(PROBLEM TO WORK ON) Search the material below for the word "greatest". Copy every line that has it.

(DATA SHOWN)
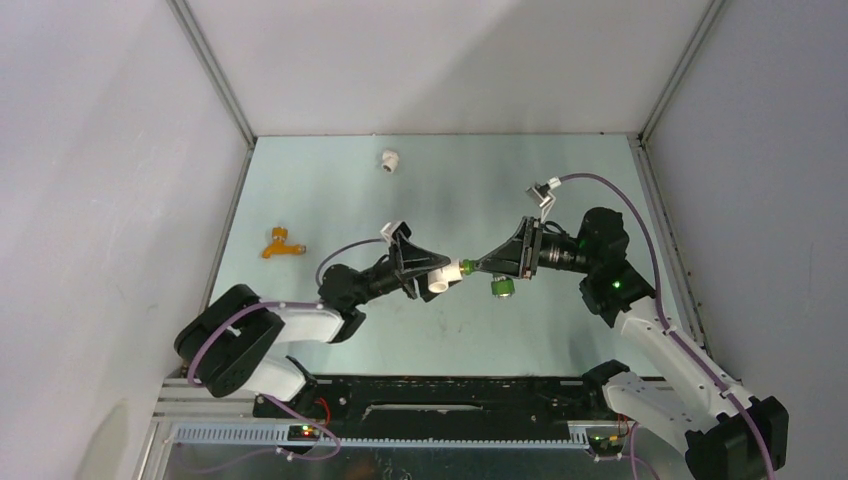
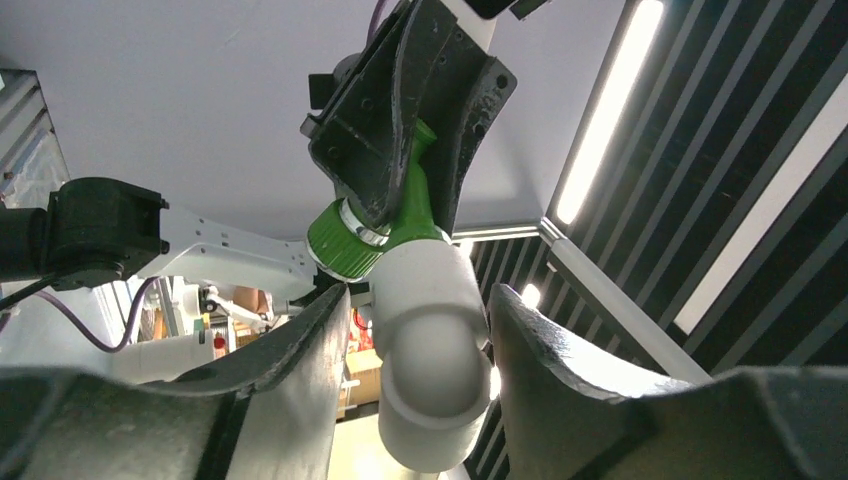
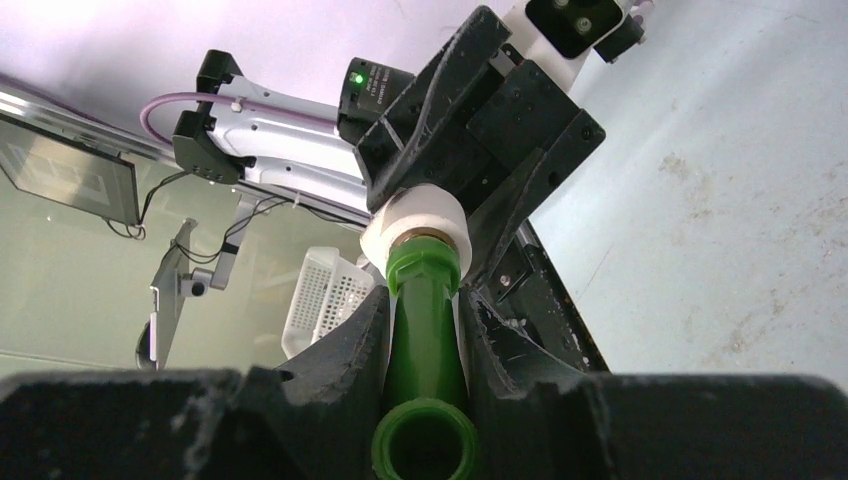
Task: Install the water faucets
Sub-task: Screw the water faucet onto the adaptor.
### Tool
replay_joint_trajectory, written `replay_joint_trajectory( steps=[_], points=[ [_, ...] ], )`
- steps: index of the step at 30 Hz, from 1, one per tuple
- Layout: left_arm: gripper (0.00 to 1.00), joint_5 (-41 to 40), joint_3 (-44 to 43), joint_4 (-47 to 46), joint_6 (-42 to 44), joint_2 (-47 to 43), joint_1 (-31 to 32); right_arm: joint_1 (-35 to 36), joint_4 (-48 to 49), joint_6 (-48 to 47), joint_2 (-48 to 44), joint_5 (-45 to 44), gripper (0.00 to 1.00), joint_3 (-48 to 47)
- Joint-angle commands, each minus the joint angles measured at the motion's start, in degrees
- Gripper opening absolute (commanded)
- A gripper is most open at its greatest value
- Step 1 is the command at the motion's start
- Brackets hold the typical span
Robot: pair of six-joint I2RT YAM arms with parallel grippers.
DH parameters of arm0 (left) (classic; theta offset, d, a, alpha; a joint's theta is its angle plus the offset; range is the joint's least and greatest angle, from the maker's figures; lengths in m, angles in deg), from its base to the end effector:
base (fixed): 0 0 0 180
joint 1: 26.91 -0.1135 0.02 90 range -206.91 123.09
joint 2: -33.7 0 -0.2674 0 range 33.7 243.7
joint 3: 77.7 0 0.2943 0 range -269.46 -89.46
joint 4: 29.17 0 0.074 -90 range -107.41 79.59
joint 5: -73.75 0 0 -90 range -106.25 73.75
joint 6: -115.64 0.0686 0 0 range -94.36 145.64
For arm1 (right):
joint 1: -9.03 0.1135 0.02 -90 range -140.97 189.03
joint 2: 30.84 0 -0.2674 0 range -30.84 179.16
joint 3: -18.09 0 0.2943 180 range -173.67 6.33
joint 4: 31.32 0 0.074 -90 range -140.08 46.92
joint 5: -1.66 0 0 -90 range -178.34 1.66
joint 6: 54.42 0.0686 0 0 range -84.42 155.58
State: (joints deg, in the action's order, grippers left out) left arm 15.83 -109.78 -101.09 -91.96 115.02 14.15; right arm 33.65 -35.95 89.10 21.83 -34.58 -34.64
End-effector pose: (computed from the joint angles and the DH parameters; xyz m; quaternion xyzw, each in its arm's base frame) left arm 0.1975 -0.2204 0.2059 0.1494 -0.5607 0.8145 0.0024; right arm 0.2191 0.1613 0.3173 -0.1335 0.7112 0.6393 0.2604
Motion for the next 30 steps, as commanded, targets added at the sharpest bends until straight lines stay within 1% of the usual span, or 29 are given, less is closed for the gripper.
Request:
replay_joint_trajectory(
  steps=[1, 3, 7, 10, 12, 21, 24, 26, 30],
  points=[
    [0.56, -0.3, -0.2, -6.8, 0.5, -1.6, 1.2, -0.2, 5.3, 1.2, -0.2, -0.1, 0.0, -0.8],
    [0.56, 0.1, -0.6, -5.8, 1.1, -2.1, 1.5, -0.3, 4.8, 1.2, -0.2, -0.3, 0.0, -0.8],
    [0.67, 0.3, -0.9, -2.4, 3.4, -4.1, 1.5, -0.4, 3.8, 0.9, -0.2, -0.9, 0.0, -0.8],
    [0.71, 0.5, -0.7, 1.8, 6.1, -6.4, 1.4, -0.9, 3.2, 0.9, -0.3, -1.1, 0.0, -0.8],
    [0.71, 0.9, -0.7, 5.4, 8.3, -8.1, 1.2, -1.1, 3.4, 1.4, -0.3, -0.9, 0.0, -0.8],
    [0.58, 2.2, -2.3, 17.0, 13.9, -13.5, 0.8, -1.9, 5.1, 3.2, -0.1, -0.5, 0.0, -0.8],
    [0.47, 2.7, -3.3, 20.8, 16.6, -14.4, 0.8, -1.9, 5.4, 3.6, -0.2, -0.4, 0.0, -0.8],
    [0.43, 3.5, -4.5, 24.1, 18.8, -14.9, 0.8, -1.8, 5.6, 3.9, -0.2, -0.2, 0.0, -0.8],
    [0.25, 4.5, -6.5, 30.1, 23.0, -15.7, 0.8, -1.6, 6.1, 4.5, -0.2, 0.4, 0.0, -0.8]
  ],
)
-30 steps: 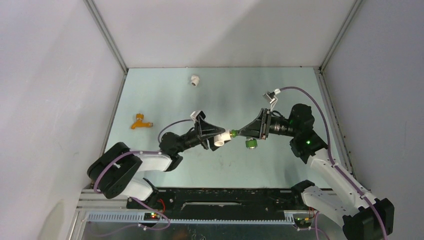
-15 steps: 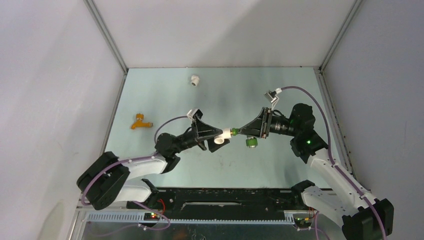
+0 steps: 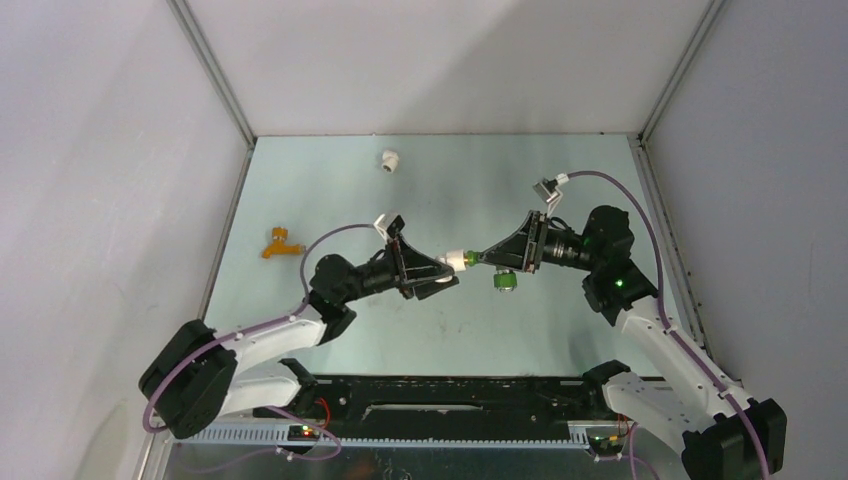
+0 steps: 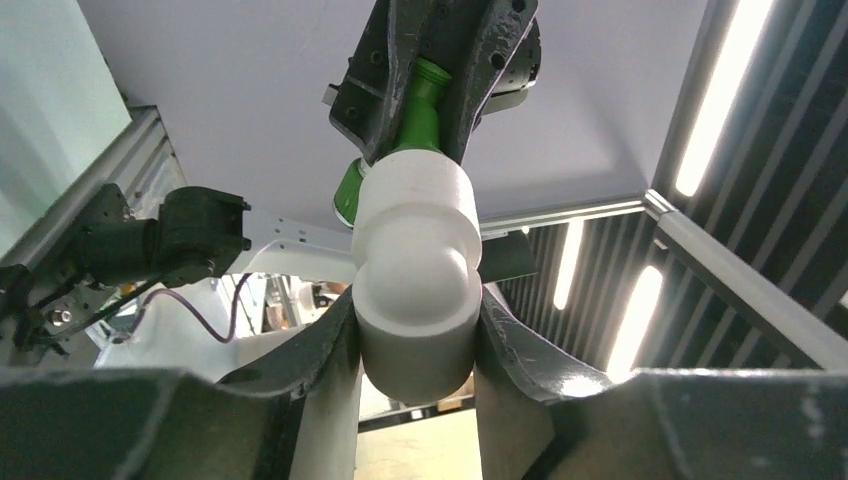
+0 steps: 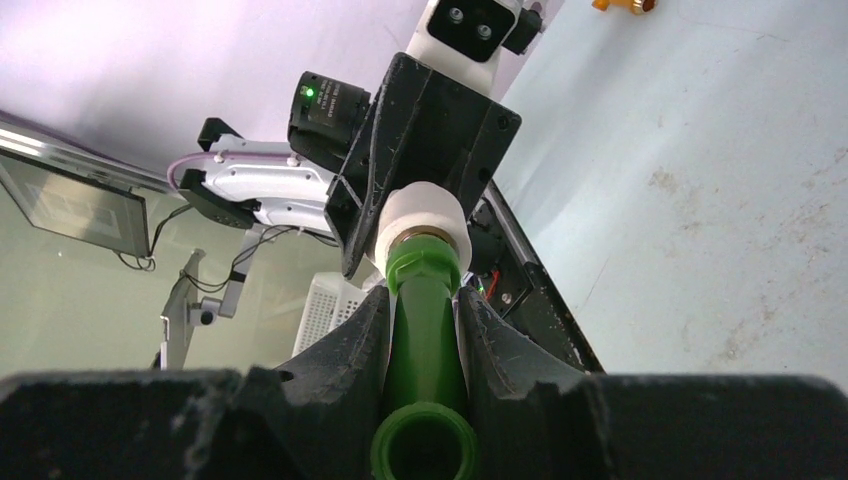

(ANSWER BOX)
- A gripper is most open at its greatest value
DH parameters of arm0 (left) (classic; theta offset, d, a, alpha; a joint's theta is its angle plus the offset; range is the joint's least and greatest angle, from the maker's figures; lengths in m, angles in deg), from its base to the end effector:

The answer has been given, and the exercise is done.